Gershwin made his resolution in a metropolis teeming with folks from world wide, in a nation that noticed the inflow of foreigners as alien and threatening. Three months after the debut of “Rhapsody in Blue,” President Coolidge signed the Johnson-Reed Act. It severely curtailed immigration from Southern and Jap Europe and created the Border Patrol to maintain out Asians and Mexicans — the antithesis of all the pieces that Gershwin’s ode to America celebrated.
“Rhapsody in Blue” is most recognized with New York, correctly — Gershwin was a Gothamite, he debuted it in Manhattan, and the perfect recording of it stays Leonard Bernstein conducting the Columbia Symphony in 1959 whereas taking part in the piano (too dangerous Bradley Cooper didn’t re-create the scene in his latest Bernstein biopic, “Maestro”). But we in Los Angeles must also declare part of Gershwin and his genius. He decamped to Southern California along with his brother Ira to plug away in Hollywood, seeing higher occasions in Los Angeles as an alternative of the East Coast. However George’s profession was minimize tragically quick when he died in 1937, at simply 38, after surgical procedure to take away a mind tumor.
Dancers and piano gamers carry out throughout the opening ceremony of the 1984 Summer season Olympics on the Los Angeles Memorial Coliseum on July 28, 1984. Eighty-four grand pianos performed George Gershwin’s “Rhapsody in Blue.”
(Georges Bendrihem / AFP by way of Getty Photographs)
One may solely think about what Southern California, gateway to Latin America and Asia, might need taught Gershwin had he lived.
His tour de drive is aspirational, inspirational and affords classes for all of us.

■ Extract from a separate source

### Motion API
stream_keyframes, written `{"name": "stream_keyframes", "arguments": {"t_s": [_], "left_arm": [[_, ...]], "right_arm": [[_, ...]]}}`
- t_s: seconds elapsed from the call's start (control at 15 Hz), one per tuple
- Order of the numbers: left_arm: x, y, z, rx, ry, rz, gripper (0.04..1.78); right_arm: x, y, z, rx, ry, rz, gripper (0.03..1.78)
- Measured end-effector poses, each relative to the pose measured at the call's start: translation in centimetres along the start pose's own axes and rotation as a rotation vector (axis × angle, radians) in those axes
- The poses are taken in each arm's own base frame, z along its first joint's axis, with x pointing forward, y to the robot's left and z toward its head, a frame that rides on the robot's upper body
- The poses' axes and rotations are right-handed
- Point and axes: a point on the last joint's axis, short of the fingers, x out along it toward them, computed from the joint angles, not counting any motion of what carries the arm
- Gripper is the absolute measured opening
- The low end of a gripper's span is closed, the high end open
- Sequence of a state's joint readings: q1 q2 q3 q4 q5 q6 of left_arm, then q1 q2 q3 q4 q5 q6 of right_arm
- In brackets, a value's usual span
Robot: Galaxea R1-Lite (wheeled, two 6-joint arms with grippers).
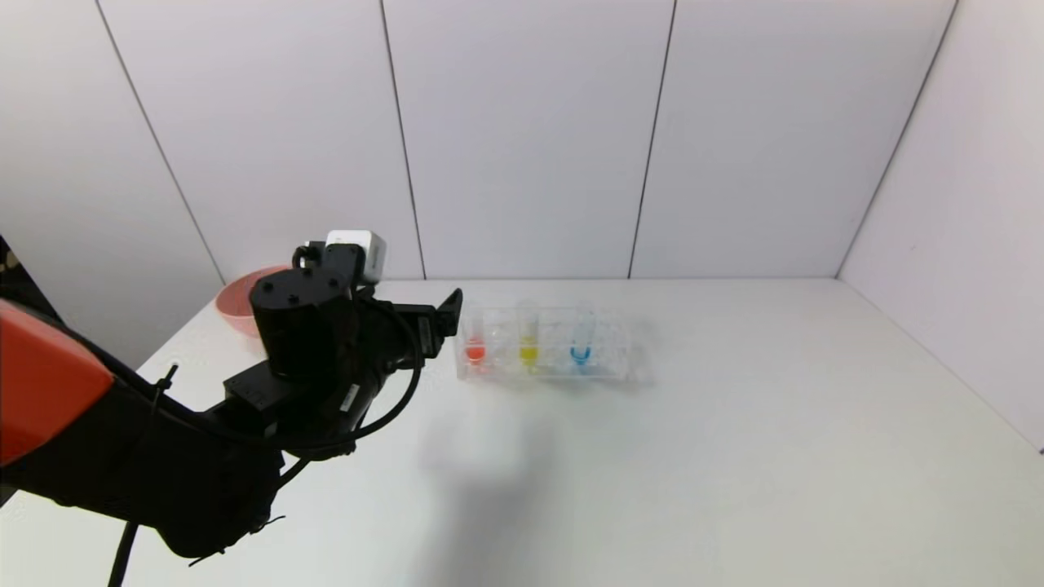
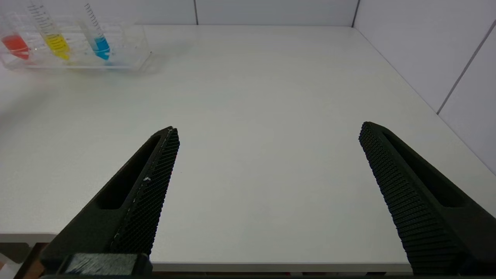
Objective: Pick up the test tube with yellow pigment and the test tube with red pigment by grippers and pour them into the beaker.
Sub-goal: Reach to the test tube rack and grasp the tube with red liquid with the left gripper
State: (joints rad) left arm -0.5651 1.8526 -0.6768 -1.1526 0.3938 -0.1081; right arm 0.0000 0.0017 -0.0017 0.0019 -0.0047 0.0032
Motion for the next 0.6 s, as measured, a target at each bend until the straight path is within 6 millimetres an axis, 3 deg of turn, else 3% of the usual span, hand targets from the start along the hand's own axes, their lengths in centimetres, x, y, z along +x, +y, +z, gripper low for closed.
{"name": "stream_keyframes", "arguments": {"t_s": [0.6], "left_arm": [[3.3,-2.1,-3.2,-0.008,-0.04,0.064,1.77]], "right_arm": [[0.0,0.0,0.0,0.0,0.0,0.0,1.7]]}}
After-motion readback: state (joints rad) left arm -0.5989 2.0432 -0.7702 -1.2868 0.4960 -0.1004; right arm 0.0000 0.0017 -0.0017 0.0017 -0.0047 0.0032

But there’s at all times been pushback in opposition to the brilliance of “Rhapsody in Blue.” Bernstein as soon as informed the Atlantic that it was “a string of separate paragraphs caught along with a skinny paste of flour and water” and never “an actual composition,” at the same time as he described Gershwin as “my idol.” In latest many years, students have accused Gershwin of cultural appropriation for daring to be a Jewish man who fused his love of Black music with classical music — a fusion that reached its apogee with the opera “Porgy and Bess.”
Lately, composer Ethan Iverson wrote within the New York Instances that “Rhapsody in Blue” was “the worst masterpiece” within the classical canon, describing it as “Caucasian,” regardless of the hell which means. To think about it as corny and antiquated and “white” misses its revolutionary potential. Thank God the general public has understood its reality all alongside.

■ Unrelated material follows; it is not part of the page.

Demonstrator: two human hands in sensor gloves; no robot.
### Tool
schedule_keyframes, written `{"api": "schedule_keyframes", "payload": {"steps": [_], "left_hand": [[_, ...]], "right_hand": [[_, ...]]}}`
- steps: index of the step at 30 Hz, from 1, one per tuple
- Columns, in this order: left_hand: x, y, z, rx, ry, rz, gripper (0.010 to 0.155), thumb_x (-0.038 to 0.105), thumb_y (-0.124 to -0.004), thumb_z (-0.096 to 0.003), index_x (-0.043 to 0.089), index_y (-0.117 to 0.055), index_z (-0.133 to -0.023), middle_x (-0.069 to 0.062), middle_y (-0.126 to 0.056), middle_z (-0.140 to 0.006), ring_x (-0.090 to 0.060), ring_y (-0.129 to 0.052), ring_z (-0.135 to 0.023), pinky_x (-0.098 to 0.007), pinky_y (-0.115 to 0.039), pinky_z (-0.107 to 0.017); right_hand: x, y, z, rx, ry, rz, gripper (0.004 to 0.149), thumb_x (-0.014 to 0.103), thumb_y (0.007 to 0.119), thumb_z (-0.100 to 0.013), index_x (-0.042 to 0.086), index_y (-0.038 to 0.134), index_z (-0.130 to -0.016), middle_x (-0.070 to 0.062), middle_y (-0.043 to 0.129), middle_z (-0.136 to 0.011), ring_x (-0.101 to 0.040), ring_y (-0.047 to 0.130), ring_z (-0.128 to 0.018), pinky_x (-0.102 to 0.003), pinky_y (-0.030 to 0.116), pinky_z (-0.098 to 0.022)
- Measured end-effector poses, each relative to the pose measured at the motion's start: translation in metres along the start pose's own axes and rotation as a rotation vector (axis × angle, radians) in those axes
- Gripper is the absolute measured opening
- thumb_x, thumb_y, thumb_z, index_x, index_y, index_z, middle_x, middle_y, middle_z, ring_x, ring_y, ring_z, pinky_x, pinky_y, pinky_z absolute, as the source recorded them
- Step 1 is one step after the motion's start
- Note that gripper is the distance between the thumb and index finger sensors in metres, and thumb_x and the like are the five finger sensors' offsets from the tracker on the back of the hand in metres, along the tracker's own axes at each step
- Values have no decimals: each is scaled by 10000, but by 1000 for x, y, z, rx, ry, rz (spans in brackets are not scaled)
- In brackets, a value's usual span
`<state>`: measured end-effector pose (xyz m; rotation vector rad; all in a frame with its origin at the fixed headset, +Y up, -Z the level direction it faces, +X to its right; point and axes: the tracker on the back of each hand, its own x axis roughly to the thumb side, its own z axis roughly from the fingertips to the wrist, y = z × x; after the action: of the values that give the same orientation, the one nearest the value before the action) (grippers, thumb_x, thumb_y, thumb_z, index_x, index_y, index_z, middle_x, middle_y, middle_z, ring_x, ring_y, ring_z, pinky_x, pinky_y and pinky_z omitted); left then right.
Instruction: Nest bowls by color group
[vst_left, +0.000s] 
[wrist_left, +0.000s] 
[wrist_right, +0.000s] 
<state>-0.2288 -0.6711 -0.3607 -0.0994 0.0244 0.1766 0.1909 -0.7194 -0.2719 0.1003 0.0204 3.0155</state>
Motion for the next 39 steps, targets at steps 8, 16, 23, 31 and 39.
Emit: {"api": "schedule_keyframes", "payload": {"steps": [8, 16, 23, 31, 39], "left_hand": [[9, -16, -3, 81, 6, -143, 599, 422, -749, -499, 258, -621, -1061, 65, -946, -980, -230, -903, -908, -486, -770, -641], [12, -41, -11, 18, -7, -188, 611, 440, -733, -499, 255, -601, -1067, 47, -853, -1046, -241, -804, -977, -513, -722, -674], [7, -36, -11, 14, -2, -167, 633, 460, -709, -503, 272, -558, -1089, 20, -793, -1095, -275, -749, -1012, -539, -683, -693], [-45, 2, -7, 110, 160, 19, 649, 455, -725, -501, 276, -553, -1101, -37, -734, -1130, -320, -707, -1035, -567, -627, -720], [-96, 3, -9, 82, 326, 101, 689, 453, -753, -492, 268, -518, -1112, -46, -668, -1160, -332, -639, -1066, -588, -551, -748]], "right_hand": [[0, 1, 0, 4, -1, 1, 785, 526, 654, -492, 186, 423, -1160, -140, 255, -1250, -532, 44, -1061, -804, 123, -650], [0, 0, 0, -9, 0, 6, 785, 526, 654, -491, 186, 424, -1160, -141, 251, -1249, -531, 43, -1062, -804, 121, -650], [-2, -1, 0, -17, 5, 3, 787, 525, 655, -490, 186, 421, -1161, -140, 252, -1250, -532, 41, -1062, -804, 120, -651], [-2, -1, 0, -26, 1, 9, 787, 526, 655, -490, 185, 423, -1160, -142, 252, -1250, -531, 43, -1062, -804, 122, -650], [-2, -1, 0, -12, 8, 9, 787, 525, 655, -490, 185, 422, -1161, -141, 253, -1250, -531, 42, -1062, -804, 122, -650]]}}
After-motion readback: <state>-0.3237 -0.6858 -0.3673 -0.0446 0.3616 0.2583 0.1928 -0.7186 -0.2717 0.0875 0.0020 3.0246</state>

There’s a purpose why it’s a regular that symphonies trot out at any time when they want a sellout (the Los Angeles Philharmonic will play it on the Hollywood Bowl this summer season, website of many iconic performances that includes Gershwin’s oeuvre). Why eyes glisten as folks rise from their seats when the orchestra reaches the rousing conclusion.
It’s unabashedly hopeful and pleased with this nation’s mess. It dares you to really feel the identical. It’s America at its greatest.